Democrats' proposed policing overhaul targets prosecution standards, data collection, training
By Lindsey McPherson for Roll Call
House and Senate Democrats on Monday proposed policing legislation that would revamp legal standards for prosecuting misconduct, create a national database of problem officers and improve training and practices to emphasize deescalation over use of force.
The 134-page measure, which Democrats are calling the Justice in Policing Act, is a package of several bills designed to curb police practices of racial profiling and unnecessary use of force that has led to the deaths of black Americans.
For the most part the legislation only directly overhauls federal law enforcement practices. It would encourage states and localities to adopt similar changes through grants and other incentives.
The bill updates statute for prosecuting police misconduct to make it easier to hold law enforcement officials to account.
The bill would also authorize a $100 million grant program for state state attorney generals to conduct pattern-or-practice investigations.
A separate provision authorizes a $750 million grant program for states to conduct independent investigations to prosecute incidents of law enforcement using unnecessary deadly force.

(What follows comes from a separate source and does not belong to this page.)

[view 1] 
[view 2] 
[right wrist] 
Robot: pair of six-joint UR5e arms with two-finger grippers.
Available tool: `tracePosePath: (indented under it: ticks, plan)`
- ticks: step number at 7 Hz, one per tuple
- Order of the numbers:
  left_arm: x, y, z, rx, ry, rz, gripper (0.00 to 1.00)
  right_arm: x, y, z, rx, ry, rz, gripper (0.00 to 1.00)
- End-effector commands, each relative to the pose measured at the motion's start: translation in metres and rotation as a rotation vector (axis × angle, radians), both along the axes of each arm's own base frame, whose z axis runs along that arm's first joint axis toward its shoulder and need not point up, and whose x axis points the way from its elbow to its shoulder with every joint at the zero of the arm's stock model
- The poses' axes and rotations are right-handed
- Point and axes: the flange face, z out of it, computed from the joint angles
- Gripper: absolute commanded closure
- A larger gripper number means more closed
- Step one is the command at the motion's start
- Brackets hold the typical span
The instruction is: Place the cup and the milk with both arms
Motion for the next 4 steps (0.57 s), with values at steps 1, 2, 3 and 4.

The bill would ban federal law enforcement from using chokeholds or carotid holds. The measure would also encourage states and localities to enact similar bans by withholding certain grant funding for police from jurisdictions that don't.
Data and training
A central element of the bill is the creation of the first government-run national database to track police misconduct.
The measure would mandate that state and local law enforcement agencies report all use of force data to federal government, including demographic data about who the force was used against.
The database would track problem law enforcement officers so that they can’t switch jurisdictions to avoid accountability.